Work instruction: Should the listing contain images, exclude them; give the rest again exactly.
--- START ---
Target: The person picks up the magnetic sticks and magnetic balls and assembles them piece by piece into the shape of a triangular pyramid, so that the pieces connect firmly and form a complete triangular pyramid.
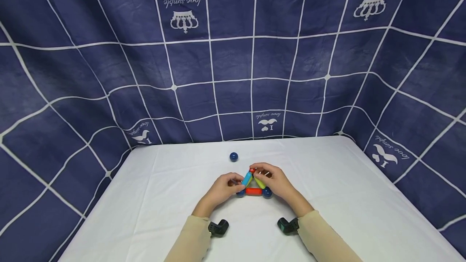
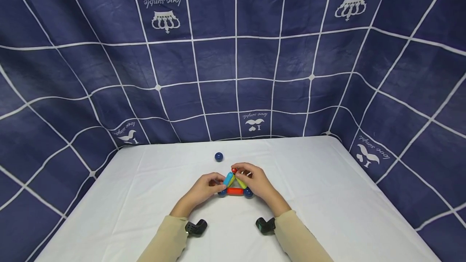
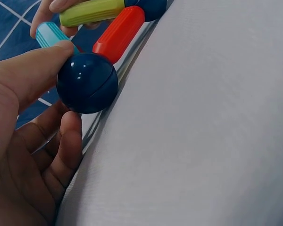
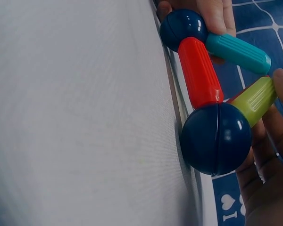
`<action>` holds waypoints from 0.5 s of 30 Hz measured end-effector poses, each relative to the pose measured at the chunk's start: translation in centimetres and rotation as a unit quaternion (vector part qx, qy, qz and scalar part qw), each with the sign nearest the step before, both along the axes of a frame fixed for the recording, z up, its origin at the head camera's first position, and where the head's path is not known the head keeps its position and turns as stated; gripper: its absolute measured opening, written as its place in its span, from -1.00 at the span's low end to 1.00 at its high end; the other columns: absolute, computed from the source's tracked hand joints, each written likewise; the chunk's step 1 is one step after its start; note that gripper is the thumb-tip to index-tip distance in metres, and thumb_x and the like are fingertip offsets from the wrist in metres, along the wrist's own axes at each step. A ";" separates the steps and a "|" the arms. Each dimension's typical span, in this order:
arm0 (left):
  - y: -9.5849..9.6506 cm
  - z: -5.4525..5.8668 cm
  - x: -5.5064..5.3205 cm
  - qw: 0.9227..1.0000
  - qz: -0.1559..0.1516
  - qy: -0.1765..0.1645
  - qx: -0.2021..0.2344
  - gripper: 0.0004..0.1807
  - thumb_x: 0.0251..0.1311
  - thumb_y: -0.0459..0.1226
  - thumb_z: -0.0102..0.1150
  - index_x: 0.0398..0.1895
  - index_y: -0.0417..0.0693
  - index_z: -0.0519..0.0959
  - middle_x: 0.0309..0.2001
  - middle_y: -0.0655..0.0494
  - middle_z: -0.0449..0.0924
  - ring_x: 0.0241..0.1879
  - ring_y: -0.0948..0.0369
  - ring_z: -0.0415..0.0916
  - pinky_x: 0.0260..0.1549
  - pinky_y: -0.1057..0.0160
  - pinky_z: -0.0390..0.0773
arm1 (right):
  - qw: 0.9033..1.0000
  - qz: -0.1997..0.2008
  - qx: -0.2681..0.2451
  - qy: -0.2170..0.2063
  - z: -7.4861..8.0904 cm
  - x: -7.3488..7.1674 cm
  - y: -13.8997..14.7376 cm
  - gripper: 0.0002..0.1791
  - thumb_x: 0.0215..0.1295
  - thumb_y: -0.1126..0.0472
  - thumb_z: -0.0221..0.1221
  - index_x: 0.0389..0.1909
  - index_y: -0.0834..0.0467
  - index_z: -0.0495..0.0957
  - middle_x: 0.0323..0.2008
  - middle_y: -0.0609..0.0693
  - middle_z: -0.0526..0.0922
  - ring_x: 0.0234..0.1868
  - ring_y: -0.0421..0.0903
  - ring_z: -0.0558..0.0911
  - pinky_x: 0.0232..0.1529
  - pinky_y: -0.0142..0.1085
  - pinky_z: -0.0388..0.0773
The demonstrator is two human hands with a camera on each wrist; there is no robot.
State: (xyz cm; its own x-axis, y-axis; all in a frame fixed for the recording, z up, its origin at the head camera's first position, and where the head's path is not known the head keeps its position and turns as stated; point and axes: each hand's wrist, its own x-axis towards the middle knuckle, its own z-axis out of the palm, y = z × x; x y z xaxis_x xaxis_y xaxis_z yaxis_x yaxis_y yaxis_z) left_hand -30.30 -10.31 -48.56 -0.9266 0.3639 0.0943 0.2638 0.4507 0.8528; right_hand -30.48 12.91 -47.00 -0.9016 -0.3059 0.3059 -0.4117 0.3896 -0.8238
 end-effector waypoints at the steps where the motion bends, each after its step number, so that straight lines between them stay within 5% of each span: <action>1: 0.0 0.0 0.0 1.000 0.000 0.001 -0.002 -0.78 0.23 -0.13 0.35 -0.09 0.06 0.69 -0.22 0.14 0.65 -0.29 0.22 0.43 -0.31 0.32 0.43 | 1.000 0.001 0.001 0.002 0.0 0.0 0.0 -0.72 0.38 0.12 0.23 0.08 -0.10 0.64 -0.09 -0.08 0.74 -0.18 -0.12 0.60 -0.11 -0.34 0.53; 15: -0.1 -0.1 0.0 1.000 -0.003 0.003 -0.001 -0.76 0.22 -0.12 0.35 -0.09 0.04 0.69 -0.22 0.12 0.65 -0.28 0.21 0.43 -0.29 0.31 0.42 | 1.000 -0.005 0.002 0.014 -0.2 0.0 -0.1 -0.69 0.38 0.16 0.24 0.11 -0.08 0.61 -0.15 -0.06 0.73 -0.20 -0.15 0.60 -0.12 -0.36 0.53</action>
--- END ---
Completed exercise:
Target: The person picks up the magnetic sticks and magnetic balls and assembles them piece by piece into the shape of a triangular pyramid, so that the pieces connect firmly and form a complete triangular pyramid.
`<action>` holds waypoints from 0.5 s of 30 Hz measured end-effector poses, each relative to the pose measured at the chunk's start: translation in centimetres and rotation as a unit quaternion (vector part qx, qy, qz and scalar part qw), each with the sign nearest the step before, both along the axes of a frame fixed for the recording, z up, its origin at the head camera's first position, and where the head's path is not known the head keeps its position and turns as stated; gripper: its absolute measured opening, written as its place in its span, from -1.00 at the span's low end to 1.00 at its high end; the other columns: absolute, computed from the source's tracked hand joints, each written likewise; the chunk's step 1 is one step after its start; note that gripper is the thumb-tip to index-tip distance in metres, and thumb_x and the like are fingertip offsets from the wrist in metres, along the wrist's own axes at each step. A ";" separates the steps and a "|" the arms. Each dimension's typical span, in this order:
arm0 (left):
  - y: -9.5849..9.6506 cm
  - z: -5.4525..5.8668 cm
  - x: -5.5064..5.3205 cm
  - qw: 0.9227..1.0000
  - qz: -0.1559..0.1516
  - qy: -0.1765..0.1645
  - qx: -0.2021..0.2344
  - gripper: 0.0004..0.1807
  - thumb_x: 0.0251..0.1311
  - thumb_y: -0.0459..0.1226
  - thumb_z: -0.0102..0.1150
  - index_x: 0.0398..0.1895
  - index_y: -0.0417..0.0693
  - index_z: -0.0519..0.0959
  - middle_x: 0.0309..0.2001
  - middle_y: -0.0655..0.0494
  - middle_z: -0.0449..0.0924
  - ring_x: 0.0241..0.1879
  - ring_y: -0.0948..0.0369
  - ring_z: -0.0415..0.0916
  - pinky_x: 0.0260..0.1549
  - pinky_y: -0.1057..0.0160
  - pinky_z: -0.0390..0.0773
arm1 (right):
  - qw: 0.9033..1.0000
  - qz: -0.1997..0.2008
  - qx: -0.2681..0.2451
  - qy: -0.2170..0.2063
  - z: -7.4861..8.0904 cm
  - x: -7.3488..7.1674 cm
  - y: -13.8997..14.7376 cm
  - gripper: 0.0002..0.1791
  - thumb_x: 0.0215..0.1295
  - thumb_y: -0.1126..0.0472
  - thumb_z: -0.0221..0.1221
  - index_x: 0.0389..0.1909
  - index_y: -0.0834..0.0467
  - index_z: -0.0495..0.0957
  - middle_x: 0.0323..0.2008
  - middle_y: -0.0609..0.0693
  - middle_z: -0.0526..0.0922
  - ring_x: 0.0234..0.1868
  - ring_y: -0.0421..0.0903
  - ring_z: -0.0558..0.0911
  - pinky_x: 0.0232..0.1529
  - pinky_y: -0.0142..0.1085
  - pinky_z: -0.0388..0.0773
The demonstrator is two human hands with a camera on each wrist; there is no robot.
State: (xyz cm; its own x-axis, y-axis; all in a frame fixed for the recording, z up, its origin at the head camera's first position, and where the head's path is not known the head keeps its position and turns as stated; point and axes: each hand's wrist, its own x-axis towards the middle knuckle, its own z-axis out of the palm, y = z × x; x y z xaxis_x xaxis_y xaxis_z yaxis_x yaxis_y yaxis_z) left_hand -30.30 -10.31 -48.56 -0.9266 0.3639 0.0943 0.2638 0.4507 0.8528; right_hand -30.48 12.91 -47.00 -0.9016 -0.3059 0.3059 -0.4117 0.3896 -0.8238
 end-effector waypoints at the steps where the motion bends, each after its step number, so that straight lines between them stay within 5% of each span: <action>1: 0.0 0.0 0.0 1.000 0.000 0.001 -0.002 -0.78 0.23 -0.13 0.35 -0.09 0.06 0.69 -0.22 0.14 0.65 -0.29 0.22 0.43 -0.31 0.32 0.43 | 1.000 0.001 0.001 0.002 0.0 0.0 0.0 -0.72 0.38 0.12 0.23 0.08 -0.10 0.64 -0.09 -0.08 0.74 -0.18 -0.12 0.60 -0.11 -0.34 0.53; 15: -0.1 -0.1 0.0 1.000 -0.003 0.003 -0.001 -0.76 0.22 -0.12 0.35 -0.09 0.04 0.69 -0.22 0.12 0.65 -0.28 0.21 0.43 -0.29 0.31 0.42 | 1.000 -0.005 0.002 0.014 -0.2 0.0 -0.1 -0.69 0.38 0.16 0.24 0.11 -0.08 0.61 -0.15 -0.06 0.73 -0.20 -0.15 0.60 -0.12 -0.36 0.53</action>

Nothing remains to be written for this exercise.